Lucky SHD400 Review — Three Rolls, 34 Frames, and an Honest Review

A Film With a Bad Reputation and a Beautiful Soul

Every so often, a film stock appears that splits opinion down the middle, when selecting a good film becomes debatable. Some photographers praise its character; others warn you off with raised eyebrows and cautionary tales. Lucky SHD400 is one of those films — cheap, moody, imperfect, inconsistent… and yet strangely captivating.

During a quiet winter escape to Cornwall, armed only with my Bronica ETRSi and three rolls of Lucky SHD400, I set out to see which side of the debate I’d land on. I wasn’t looking for perfection. I was looking for honesty — something raw, textured, atmospheric.

Lucky SHD400 Review

What I found was a film that frustrated me at times, surprised me at others, and eventually won me over. Not for landscapes. Not for accuracy. But for emotion.

This is that journey — technical where it needs to be, reflective everywhere else — and the start of several new project ideas fuelled by this strange, smoky Chinese emulsion.

⬇️ ALL Photos in Gallery Below ⬇️


Why Take Lucky SHD400 to Cornwall?

Cornwall is not the obvious playground for a budget film with an uneven reputation. Winter light there is hard and low, shadows deep, edges crisp. Most photographers reach for HP5, FP4, Tri-X — the safe bets.

But I wanted something different.

Cornwall in winter feels like an old memory: salt, wind, stone, iron, gulls, ropes, rust, decay. I wanted a film that matched that emotional palette — something a little worn, a little ghostly, a little haunted.

Lucky SHD400 Review

Lucky SHD400 seemed like the perfect gamble.

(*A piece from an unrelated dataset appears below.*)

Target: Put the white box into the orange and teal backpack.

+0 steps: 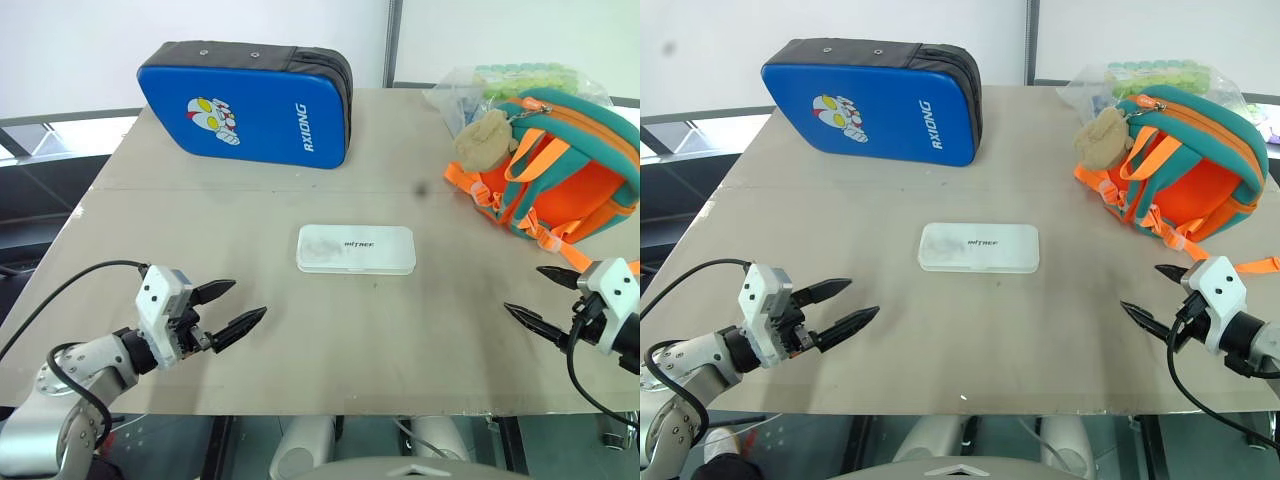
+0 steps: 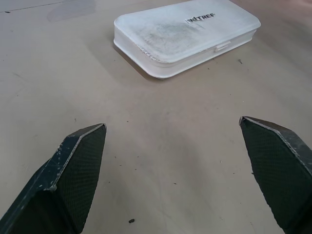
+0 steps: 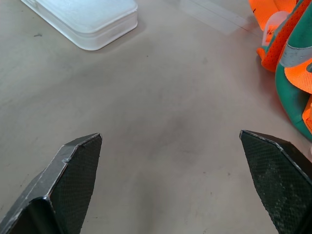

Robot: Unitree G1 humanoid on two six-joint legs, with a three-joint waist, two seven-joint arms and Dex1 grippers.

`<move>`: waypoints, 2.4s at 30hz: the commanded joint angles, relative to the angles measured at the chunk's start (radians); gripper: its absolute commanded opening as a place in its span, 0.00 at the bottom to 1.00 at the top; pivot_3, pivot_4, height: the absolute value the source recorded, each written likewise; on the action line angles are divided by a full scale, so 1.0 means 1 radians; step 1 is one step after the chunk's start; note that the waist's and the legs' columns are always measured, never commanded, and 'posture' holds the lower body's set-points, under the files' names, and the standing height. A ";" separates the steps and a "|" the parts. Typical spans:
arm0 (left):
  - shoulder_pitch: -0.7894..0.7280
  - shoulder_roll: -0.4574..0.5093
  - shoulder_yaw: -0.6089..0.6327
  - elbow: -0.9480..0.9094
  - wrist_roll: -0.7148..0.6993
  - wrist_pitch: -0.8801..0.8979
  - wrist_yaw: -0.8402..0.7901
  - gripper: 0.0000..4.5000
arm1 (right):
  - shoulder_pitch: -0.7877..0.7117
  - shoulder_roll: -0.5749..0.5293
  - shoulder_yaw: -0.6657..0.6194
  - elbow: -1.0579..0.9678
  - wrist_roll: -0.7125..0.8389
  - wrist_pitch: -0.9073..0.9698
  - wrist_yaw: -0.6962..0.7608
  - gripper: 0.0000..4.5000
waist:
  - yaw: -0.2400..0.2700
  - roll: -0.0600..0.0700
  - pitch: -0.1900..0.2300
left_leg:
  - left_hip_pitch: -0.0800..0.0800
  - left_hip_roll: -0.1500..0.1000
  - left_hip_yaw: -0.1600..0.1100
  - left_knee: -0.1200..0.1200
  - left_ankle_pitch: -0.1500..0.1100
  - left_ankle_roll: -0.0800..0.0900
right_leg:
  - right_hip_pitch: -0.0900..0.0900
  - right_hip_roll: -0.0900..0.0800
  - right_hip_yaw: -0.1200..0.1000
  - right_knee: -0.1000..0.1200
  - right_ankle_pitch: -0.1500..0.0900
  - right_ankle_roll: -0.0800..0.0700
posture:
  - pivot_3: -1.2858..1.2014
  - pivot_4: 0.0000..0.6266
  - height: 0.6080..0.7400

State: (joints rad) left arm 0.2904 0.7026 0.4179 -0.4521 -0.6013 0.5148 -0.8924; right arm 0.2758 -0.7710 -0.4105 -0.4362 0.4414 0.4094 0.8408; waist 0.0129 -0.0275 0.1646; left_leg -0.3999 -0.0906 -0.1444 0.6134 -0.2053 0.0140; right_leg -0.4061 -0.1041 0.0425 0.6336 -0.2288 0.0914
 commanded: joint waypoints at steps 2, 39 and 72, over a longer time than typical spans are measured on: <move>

I shot all three 120 rolls handheld on the Bronica, usually around f/2.8–f/4, fighting Atlantic winds that loved to shove the camera at the worst possible moments. Exposure was kept near box speed, sometimes leaning to EI 320 when shadows grew hungry.

The results surprised me — not because they were perfect, but because they were consistent in their inconsistency. They had a mood. A voice. A sense of age.


What the Community Says About Lucky SHD400 Cheap Chinese Film

Before shooting, I researched SHD400 extensively. Across authoritative sources — including 35mmcPhotrio, various lab reviews, and analogue communities — the same characteristics are often mentioned:

  • Thin acetate base that dries very quickly
  • Higher contrast than typical budget films
  • Noticeable grain, sometimes coarse
  • Old-fashioned tonality, almost 1960s in feel
  • Occasional QC quirks like coating specks or edge fog
  • Best results under generous exposure

None of this put me off. In a world of perfect sensors, flawless lenses and clinical rendering, the idea of something messy and unpredictable felt refreshing.

Lucky SHD400 is a film that asks you to let go of control.


Not Meant for Landscapes — And That’s Fine

Let’s address the big point immediately:

I would not use Lucky SHD400 for landscapes.

Lucky SHD400 Review

Cornish landscapes need latitude, depth, nuance, highlight control. SHD400 offers none of these generously.

Wide scenes flatten. Highlights block up. Shadows collapse with little warning. Clouds lose detail. Sea spray becomes white patches.

But get close, and the story changes.

  • Rust
  • Peeling paint
  • Old tools
  • Stone
  • Ropes
  • Weathered wood
  • Moss
  • Flecks of salt and iron

Suddenly the film comes alive. It wants to see broken things. It wants to see textures. It wants to feel haunted by history.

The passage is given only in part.